WORK TO BE COMPLETED - The word "brackets" may appear in some of the lines below. State how many lines contain it, and write only that number.

EXERCISE MATERIAL -

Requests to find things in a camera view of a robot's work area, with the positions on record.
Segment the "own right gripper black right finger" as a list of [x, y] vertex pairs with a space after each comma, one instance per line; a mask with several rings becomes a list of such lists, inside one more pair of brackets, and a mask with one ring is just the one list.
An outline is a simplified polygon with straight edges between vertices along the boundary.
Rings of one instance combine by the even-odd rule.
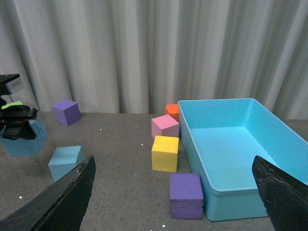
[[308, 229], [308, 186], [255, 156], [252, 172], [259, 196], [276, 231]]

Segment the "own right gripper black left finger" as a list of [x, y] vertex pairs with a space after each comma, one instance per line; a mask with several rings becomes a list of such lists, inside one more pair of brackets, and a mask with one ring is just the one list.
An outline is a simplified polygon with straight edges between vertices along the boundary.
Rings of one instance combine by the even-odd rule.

==

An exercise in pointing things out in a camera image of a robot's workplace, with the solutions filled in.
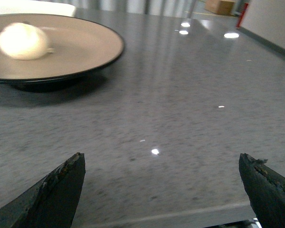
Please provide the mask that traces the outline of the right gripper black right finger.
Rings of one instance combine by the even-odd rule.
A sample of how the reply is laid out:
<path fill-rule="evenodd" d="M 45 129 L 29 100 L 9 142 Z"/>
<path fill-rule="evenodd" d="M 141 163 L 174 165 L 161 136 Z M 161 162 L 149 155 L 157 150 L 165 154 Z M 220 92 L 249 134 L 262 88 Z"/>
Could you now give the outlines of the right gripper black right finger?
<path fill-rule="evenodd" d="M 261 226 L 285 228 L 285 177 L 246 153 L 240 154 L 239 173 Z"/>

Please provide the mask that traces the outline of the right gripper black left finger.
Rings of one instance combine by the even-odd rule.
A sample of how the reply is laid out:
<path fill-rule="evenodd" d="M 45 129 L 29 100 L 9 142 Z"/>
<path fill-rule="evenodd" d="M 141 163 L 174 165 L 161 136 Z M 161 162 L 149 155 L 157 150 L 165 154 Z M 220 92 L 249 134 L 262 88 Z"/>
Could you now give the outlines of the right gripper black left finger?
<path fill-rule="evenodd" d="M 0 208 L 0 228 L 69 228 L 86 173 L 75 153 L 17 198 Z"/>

* * *

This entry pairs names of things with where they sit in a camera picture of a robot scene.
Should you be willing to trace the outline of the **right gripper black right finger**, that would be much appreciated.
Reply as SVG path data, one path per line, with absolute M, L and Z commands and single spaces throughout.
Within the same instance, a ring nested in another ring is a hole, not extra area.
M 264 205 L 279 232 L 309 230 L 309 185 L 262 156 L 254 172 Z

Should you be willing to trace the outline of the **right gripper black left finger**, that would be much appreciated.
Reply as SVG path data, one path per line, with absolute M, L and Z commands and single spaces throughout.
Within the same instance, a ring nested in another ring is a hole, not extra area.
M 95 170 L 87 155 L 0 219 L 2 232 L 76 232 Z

OUTPUT FOR THIS EXERCISE - 2